Так что вот. Осталось мне упомянуть еще лишь об одном моменте моего коротенького пребывания в Брюсселе. На следующее утро рядом с домом, нельзя сказать чтобы отличным от описанного выше, можно было наблюдать, как Козима, вновь в черных брюках, прощалась со мной у такси, которое должно было меня доставить в «Завентем». «Ты правда не напишешь ничего?» — спросила она. «Думаю, что нет, — ответил я. — Он для меня по-прежнему великий человек. Он — слон, другие — блохи. Приложения, комментарии. И он вполне достаточно страдал. Теперь же Гертла хочет бросить тень на его имя, другие прикарманили все его деньги...» «Насчет имени ты, может, прав, но что до денег, тут не стоит так уж волноваться. Я уверена, его богатая подружка не допустит, чтобы Криминале голодал».
Сев на заднее сиденье, я опустил окошко. «Ты имеешь в виду мисс Белли? Она настолько же богата и влиятельна, как и все прочее?» «Конечно не ее, — сказала Козима. — Она всего лишь ассистентка Кронпринца Объявлений, цель которой — побывать с ним в банке». «Но Криминале ведь бежал в Лозанну, чтобы быть с ней». «Да нет, — сказала Козима, — ты что, не знаешь, кто на самом деле ждал Криминале в «Бо риваж паласе»?» «Нет, не представляю». «Миссис Валерия Маньо, — сообщила Козима. — Прилетела туда на своем самолете, и они вылетели с ним в Индию». «Время было зафиксировано точно», — проронил я. «Ну естественно, — сказала Козима. — Я думаю, их связи не один год». «Ты чудо, Козима», — проговорил я. Она коснулась моих губ губами. «Я надеюсь». «Удачи у Вильнёва», — пожелал я. «Сомневаюсь, — ответила она. — Наверное, мне предстоит заняться чем-нибудь другим. А ты пообещай, что все равно мне позвонишь, если узнаешь что-нибудь». «Конечно», — обещал я, и машина тронулась. Я мчал в аэропорт, наконец-то зная, что мне больше нечего сказать о странном деле Басло Криминале.
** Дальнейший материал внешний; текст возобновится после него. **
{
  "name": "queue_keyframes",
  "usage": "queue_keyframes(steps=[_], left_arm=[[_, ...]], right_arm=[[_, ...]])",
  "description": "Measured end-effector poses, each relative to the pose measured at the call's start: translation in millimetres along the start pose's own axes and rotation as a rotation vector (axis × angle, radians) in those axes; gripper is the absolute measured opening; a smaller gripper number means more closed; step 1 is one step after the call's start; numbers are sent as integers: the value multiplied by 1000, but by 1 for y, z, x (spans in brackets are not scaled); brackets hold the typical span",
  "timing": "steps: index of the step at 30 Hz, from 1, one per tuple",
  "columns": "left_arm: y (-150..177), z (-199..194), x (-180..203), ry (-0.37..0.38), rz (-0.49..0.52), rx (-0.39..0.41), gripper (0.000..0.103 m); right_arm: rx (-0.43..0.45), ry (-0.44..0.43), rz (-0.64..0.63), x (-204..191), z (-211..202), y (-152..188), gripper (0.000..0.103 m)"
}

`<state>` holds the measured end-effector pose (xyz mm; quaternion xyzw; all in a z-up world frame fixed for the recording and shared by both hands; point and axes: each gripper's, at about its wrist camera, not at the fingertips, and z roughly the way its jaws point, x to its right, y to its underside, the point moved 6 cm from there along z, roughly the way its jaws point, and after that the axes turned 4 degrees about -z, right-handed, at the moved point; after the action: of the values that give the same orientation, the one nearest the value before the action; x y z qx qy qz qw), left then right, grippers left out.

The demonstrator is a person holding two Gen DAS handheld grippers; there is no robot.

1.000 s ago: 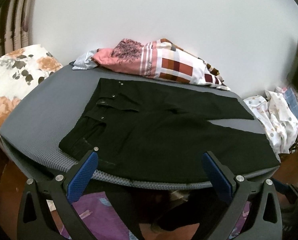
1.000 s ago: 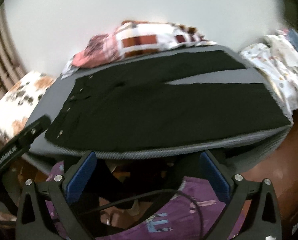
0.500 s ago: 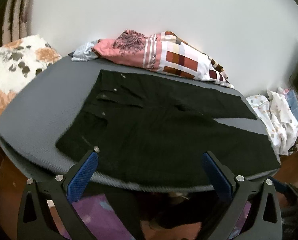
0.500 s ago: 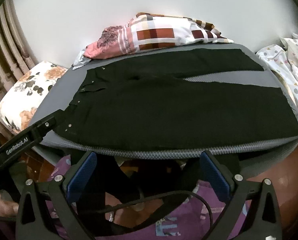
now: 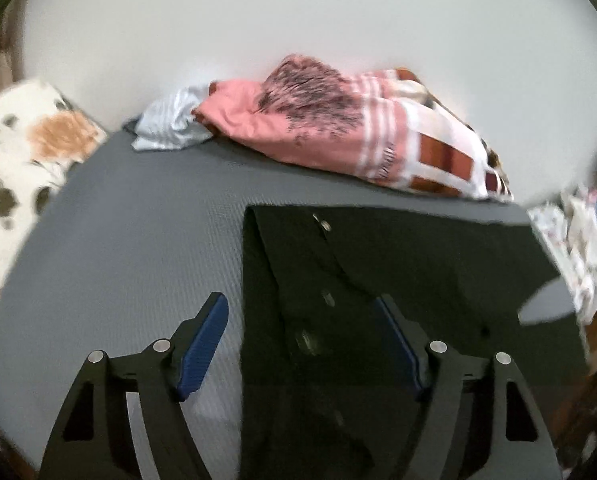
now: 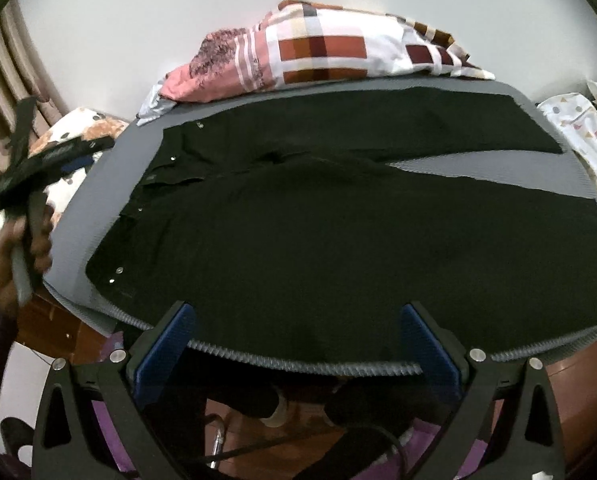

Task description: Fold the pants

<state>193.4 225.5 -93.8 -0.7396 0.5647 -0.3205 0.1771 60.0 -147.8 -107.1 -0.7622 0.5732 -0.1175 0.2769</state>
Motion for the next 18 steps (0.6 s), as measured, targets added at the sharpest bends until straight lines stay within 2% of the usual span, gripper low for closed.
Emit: queue_keyframes(steps=[3,5,7,10,12,14,18], left_arm=[[-26,41,-22,29,-19,-27,68],[-37,69,-27,68,-16,-75,61],[-44,98,-33,102,-33,-140,60],[-57,128,-45,91,-41,-156,60],[-61,144,-46,112,-42,-180,60],[-60,159,-43,110,-4,-216,60],[-61,168,-29,88,107,-210,60]], right_arm=[[-28,-2,2,-2,15,-2,102],[-54,1,4,-1,25,-3,102],[-77,6,5,0,34,-3,102],[-117,19,12,6,46,-2,102],[-136,25,23,10,51,-2,102],[-151,30,41,15,57,-3,102],[-179,29,75,22,65,-6,102]])
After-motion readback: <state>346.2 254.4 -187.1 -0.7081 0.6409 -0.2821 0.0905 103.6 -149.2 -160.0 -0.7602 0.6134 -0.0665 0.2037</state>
Она и впрямь должна была бы здесь закончиться — история Басло Криминале. Но ведь ясно: если б так оно и было, то я не писал бы сейчас этого, а вы бы не читали. Что же произошло? Ну, как оно бывает, кое-какие пустяки, довольно хаотичные по сути, но все весьма существенно переменившие. Вернувшись из Брюсселя, вскоре, в разгар сумбурного, бессмысленного лета 1991 года, я перешел работать в «Санди тайме», гораздо более подходящее место для статей, сопрягавших что угодно: деньги и искусство, секс и стиль, кто набирает силу и что нас ждет, — и становившихся теперь моей специальностью. Через несколько недель на юге Германии, в Швабии, как будто созданной специально для таких мероприятий, проходил престижный международный семинар с достаточно двусмысленным названием «Смерть постмодернизма: новые пути». Мероприятие должно было происходить в каком-то маленьком изысканном эрцгерцогском домишке недалеко от Шлоссбурга, курорта с минеральными источниками, бывшего летней резиденцией эрцгерцогов Вюртембергских во времена, когда Германия слагалась из федеральных княжеств, — говоря иначе, это было раннее Европейское сообщество.